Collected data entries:
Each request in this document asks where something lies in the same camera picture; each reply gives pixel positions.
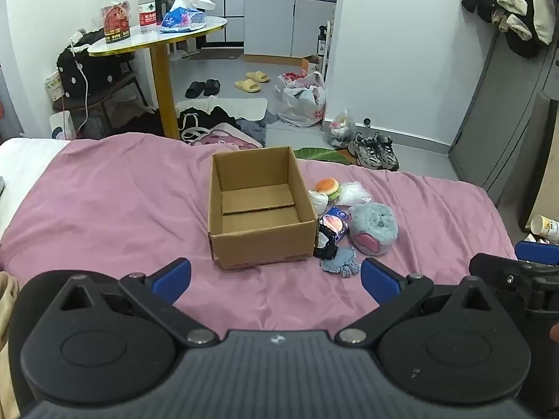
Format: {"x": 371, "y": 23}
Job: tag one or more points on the pink bed sheet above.
{"x": 109, "y": 205}

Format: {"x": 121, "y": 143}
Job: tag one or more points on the yellow slipper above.
{"x": 257, "y": 77}
{"x": 247, "y": 86}

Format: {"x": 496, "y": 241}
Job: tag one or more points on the grey cabinet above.
{"x": 502, "y": 118}

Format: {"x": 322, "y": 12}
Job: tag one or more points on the blue tissue pack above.
{"x": 336, "y": 222}

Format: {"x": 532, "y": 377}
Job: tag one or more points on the beige hanging cloth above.
{"x": 513, "y": 8}

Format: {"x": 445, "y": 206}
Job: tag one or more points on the black clothes pile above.
{"x": 218, "y": 118}

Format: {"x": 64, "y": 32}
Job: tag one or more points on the person's right hand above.
{"x": 554, "y": 332}

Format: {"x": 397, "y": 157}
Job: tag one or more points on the black slipper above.
{"x": 195, "y": 89}
{"x": 212, "y": 87}

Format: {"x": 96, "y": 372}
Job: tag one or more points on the white paper cup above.
{"x": 546, "y": 227}

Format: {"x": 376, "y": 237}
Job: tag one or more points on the pink bear cushion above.
{"x": 227, "y": 137}

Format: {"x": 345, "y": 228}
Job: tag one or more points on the white kitchen cabinet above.
{"x": 270, "y": 22}

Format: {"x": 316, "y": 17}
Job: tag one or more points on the clear water bottle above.
{"x": 147, "y": 13}

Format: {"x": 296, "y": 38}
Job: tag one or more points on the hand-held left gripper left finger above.
{"x": 172, "y": 279}

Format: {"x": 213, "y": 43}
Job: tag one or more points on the dark spray bottle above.
{"x": 322, "y": 43}

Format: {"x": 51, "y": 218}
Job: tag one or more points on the white floor mat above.
{"x": 249, "y": 107}

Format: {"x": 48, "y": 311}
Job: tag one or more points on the white grid sliding door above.
{"x": 231, "y": 4}

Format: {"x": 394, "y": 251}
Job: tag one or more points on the small cardboard box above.
{"x": 305, "y": 66}

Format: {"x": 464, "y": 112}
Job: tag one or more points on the clear trash bag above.
{"x": 338, "y": 131}

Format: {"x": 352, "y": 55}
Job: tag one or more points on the dark door mat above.
{"x": 216, "y": 54}

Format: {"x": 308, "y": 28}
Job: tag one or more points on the dark chair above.
{"x": 118, "y": 83}

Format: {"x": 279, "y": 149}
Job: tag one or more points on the white ladder rack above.
{"x": 330, "y": 39}

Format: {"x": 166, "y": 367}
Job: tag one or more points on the white plastic shopping bag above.
{"x": 297, "y": 109}

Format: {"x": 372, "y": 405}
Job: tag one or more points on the black polka-dot bag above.
{"x": 87, "y": 70}

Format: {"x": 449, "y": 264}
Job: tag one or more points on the grey fuzzy rug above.
{"x": 255, "y": 128}

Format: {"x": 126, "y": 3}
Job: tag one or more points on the black lace white item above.
{"x": 324, "y": 248}

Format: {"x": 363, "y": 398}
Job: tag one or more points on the white wrapped soft bundle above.
{"x": 318, "y": 203}

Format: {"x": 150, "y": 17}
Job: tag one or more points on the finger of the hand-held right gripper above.
{"x": 539, "y": 253}
{"x": 498, "y": 270}

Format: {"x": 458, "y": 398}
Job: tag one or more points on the blue fluffy plush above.
{"x": 375, "y": 227}

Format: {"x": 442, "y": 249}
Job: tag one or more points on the white bedding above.
{"x": 22, "y": 161}

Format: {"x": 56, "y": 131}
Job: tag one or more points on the grey sneaker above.
{"x": 386, "y": 155}
{"x": 364, "y": 150}

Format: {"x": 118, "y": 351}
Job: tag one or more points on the burger plush toy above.
{"x": 327, "y": 185}

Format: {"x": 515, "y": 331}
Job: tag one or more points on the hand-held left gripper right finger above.
{"x": 380, "y": 280}

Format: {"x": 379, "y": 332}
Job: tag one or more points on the green leaf cartoon rug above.
{"x": 319, "y": 153}

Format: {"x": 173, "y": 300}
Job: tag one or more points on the clear plastic bag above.
{"x": 353, "y": 192}

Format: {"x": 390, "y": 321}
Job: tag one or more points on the round table with yellow leg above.
{"x": 163, "y": 87}

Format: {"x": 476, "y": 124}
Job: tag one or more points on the blue knit cloth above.
{"x": 340, "y": 264}

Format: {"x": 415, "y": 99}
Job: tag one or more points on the open blue tissue packet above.
{"x": 183, "y": 19}

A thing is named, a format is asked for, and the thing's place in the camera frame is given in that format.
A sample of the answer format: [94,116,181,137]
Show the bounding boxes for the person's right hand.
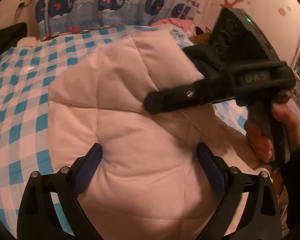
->
[244,102,300,163]

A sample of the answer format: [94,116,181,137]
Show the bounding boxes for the black jacket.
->
[0,22,28,64]

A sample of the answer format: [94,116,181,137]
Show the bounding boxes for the person's right forearm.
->
[277,130,300,230]

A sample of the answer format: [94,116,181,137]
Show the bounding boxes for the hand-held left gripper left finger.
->
[16,142,103,240]

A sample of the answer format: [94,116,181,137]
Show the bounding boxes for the brown soft item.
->
[189,26,212,44]

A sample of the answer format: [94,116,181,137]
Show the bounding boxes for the whale print curtain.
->
[35,0,202,40]

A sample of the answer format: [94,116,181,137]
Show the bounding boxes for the blue checkered plastic sheet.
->
[0,24,248,233]

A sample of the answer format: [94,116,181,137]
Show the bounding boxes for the pink clothes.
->
[150,17,195,30]

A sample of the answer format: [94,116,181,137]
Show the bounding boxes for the cream quilted coat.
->
[47,26,275,240]

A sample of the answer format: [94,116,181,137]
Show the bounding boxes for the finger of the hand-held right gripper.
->
[144,76,237,114]
[184,42,230,79]

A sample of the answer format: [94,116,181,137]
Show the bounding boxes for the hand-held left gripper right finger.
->
[197,142,283,240]

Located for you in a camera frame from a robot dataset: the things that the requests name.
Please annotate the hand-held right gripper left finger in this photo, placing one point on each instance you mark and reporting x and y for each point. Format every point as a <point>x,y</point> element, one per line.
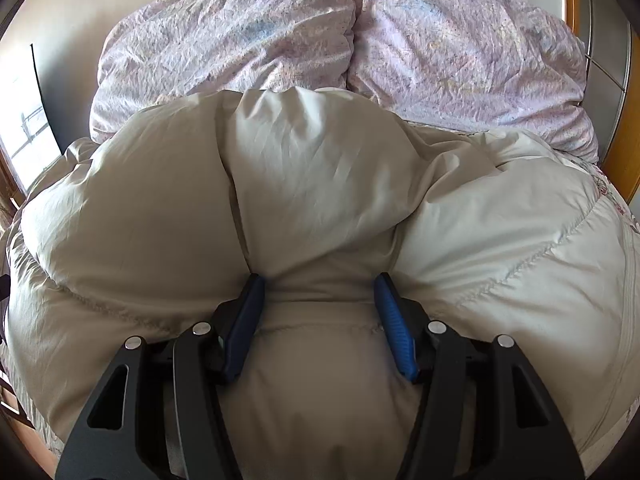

_DIRECTIONS_:
Wherever the string "that" appears in the records, copy the whole line.

_ANSWER TO THE EXERCISE_:
A thing is named, a format is asked for, and the thing's place in the camera frame is given in that format.
Located for you in a camera frame from a robot dataset: the things that the requests name.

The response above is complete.